● **THE TASK**:
If a line of the records contains the word "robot", list it.

DATASET START

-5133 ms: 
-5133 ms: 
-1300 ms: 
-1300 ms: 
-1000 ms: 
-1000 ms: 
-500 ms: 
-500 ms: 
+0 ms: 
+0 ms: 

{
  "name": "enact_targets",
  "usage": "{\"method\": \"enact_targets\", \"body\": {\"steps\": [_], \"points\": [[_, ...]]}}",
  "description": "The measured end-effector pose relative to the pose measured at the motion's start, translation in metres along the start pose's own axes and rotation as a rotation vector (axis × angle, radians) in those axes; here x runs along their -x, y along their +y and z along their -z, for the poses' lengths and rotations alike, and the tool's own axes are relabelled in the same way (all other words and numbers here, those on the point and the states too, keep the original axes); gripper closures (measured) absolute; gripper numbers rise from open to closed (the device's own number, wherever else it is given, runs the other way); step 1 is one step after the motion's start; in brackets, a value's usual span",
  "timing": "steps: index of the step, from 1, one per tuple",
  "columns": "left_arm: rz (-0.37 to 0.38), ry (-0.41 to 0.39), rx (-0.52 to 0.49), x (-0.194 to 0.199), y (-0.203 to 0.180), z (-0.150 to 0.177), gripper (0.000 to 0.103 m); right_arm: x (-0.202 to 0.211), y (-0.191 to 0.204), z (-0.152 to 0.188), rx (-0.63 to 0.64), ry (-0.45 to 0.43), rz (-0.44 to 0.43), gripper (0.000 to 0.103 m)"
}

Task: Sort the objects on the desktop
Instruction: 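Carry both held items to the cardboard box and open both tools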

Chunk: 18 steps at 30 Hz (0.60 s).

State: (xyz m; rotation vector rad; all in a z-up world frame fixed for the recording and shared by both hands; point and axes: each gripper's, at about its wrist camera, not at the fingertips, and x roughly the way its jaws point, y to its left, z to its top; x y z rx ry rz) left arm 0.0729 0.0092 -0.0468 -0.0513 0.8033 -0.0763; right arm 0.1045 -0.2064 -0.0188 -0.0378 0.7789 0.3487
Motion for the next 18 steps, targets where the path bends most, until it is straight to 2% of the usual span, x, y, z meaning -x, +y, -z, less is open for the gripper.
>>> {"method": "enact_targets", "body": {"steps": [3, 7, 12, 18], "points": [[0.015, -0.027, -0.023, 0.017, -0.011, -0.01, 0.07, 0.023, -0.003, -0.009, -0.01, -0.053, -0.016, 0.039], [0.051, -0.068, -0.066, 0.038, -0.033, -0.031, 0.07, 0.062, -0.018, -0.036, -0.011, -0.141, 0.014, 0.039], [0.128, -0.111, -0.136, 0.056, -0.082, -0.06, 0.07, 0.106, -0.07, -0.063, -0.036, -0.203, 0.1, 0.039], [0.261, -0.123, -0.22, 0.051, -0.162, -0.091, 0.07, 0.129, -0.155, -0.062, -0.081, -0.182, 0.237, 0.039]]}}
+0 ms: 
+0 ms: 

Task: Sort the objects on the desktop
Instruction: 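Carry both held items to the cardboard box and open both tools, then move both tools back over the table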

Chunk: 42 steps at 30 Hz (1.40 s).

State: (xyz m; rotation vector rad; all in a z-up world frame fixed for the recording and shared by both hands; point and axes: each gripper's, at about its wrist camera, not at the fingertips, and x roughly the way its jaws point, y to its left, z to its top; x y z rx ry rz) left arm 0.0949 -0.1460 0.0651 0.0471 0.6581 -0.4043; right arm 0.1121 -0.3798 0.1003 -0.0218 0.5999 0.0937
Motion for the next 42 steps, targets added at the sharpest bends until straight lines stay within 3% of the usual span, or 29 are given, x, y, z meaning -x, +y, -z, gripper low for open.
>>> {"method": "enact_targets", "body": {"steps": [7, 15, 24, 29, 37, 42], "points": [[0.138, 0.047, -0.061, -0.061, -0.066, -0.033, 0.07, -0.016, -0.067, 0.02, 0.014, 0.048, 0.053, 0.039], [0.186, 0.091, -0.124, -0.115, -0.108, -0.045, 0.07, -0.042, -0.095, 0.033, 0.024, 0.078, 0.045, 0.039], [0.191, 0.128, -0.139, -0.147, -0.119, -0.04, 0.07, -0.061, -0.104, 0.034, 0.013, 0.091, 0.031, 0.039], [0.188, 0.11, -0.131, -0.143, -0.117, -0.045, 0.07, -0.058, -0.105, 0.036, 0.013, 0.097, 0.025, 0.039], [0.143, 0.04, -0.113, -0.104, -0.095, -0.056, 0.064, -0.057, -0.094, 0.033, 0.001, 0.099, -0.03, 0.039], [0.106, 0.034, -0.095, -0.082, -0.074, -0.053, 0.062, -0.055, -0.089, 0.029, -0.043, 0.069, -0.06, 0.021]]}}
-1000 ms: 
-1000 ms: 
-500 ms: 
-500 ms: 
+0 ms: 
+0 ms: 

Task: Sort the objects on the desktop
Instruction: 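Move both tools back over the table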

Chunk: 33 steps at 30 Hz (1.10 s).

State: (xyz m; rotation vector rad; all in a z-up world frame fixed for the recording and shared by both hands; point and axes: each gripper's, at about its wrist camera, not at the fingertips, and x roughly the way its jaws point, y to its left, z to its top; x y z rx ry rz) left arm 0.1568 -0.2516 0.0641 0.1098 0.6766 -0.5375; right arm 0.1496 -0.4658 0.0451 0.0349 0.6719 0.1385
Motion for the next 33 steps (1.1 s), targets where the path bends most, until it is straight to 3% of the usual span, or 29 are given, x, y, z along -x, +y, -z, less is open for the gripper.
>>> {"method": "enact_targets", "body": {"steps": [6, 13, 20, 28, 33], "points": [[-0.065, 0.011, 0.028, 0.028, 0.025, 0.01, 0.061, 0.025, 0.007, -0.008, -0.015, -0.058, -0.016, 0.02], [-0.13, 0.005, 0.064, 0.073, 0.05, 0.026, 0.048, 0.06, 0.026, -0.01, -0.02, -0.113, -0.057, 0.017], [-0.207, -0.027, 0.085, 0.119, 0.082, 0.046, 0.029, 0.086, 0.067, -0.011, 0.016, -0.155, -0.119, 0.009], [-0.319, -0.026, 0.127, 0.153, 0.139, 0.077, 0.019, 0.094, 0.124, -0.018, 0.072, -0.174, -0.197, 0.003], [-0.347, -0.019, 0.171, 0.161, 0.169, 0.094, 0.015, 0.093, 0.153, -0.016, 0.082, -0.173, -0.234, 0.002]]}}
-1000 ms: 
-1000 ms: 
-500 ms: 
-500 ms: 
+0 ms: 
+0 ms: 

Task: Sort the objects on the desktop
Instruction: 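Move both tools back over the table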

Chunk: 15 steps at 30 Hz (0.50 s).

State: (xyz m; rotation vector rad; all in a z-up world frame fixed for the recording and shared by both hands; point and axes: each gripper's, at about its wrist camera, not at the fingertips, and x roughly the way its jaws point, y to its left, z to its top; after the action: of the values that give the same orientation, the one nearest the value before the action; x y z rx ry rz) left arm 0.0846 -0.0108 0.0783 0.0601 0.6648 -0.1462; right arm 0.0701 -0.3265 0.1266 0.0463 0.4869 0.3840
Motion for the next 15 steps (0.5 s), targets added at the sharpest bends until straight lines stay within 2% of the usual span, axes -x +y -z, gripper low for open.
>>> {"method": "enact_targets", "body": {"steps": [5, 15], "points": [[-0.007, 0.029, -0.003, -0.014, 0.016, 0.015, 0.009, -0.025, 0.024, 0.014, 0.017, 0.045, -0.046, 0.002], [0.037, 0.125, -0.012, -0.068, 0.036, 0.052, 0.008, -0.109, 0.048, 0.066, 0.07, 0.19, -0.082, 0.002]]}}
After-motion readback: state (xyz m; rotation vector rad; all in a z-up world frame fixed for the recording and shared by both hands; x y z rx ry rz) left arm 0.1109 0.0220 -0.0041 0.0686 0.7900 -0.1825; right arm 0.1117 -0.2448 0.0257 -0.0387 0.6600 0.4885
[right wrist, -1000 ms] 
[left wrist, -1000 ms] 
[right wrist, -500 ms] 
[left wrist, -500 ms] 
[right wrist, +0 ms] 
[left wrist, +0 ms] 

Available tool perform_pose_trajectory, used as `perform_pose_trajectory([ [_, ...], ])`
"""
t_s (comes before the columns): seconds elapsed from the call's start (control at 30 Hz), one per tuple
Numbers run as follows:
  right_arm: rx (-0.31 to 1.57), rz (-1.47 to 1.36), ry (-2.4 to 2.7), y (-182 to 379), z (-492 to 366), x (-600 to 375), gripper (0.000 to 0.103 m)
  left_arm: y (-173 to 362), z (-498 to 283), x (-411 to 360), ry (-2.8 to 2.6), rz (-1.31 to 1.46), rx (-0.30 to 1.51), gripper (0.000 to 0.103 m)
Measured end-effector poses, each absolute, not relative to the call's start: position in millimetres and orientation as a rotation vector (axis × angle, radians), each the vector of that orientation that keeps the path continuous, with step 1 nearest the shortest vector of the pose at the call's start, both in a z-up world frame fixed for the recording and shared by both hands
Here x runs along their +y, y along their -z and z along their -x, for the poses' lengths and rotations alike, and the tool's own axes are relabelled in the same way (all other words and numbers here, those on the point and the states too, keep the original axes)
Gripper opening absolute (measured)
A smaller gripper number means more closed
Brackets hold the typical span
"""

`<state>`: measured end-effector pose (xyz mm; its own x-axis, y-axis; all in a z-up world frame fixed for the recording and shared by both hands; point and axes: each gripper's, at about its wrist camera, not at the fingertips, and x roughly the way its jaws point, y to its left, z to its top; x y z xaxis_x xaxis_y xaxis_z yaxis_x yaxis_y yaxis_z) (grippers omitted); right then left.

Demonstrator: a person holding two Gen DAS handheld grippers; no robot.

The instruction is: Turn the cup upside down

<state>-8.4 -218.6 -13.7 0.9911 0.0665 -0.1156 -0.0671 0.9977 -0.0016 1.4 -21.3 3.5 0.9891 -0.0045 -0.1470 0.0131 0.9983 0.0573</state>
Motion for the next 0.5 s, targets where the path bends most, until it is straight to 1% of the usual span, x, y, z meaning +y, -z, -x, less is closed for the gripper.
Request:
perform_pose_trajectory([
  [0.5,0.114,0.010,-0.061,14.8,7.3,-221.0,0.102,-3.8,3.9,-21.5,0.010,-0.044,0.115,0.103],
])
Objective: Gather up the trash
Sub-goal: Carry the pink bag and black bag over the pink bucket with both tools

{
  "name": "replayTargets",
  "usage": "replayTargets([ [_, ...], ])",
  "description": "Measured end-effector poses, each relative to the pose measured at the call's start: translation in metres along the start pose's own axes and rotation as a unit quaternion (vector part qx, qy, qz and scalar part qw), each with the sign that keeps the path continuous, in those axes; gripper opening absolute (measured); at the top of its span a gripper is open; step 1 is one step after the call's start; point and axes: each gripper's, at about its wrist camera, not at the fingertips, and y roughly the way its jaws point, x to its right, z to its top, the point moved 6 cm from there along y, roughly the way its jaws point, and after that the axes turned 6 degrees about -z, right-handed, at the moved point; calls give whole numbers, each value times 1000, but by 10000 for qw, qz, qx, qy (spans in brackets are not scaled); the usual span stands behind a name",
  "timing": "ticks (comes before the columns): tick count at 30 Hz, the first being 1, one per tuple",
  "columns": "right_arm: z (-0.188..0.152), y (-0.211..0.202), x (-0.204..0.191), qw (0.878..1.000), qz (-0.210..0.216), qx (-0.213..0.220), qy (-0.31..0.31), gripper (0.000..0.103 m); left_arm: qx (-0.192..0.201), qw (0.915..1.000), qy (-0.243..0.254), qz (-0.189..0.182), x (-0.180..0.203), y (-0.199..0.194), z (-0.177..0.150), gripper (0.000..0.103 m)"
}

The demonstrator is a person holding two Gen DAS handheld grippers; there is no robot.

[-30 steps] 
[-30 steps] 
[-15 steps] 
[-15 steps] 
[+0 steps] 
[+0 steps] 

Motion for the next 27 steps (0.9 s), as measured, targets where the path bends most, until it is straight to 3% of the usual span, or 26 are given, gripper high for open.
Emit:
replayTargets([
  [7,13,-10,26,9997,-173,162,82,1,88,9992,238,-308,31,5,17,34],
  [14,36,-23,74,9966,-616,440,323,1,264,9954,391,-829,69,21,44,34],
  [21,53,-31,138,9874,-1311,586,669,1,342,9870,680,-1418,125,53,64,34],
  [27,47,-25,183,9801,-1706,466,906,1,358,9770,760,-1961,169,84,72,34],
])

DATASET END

● **OUTPUT FOR THIS TASK**:
Demonstrator: a person holding two Gen DAS handheld grippers; no robot.
The demonstrator is a person holding two Gen DAS handheld grippers; there is no robot.

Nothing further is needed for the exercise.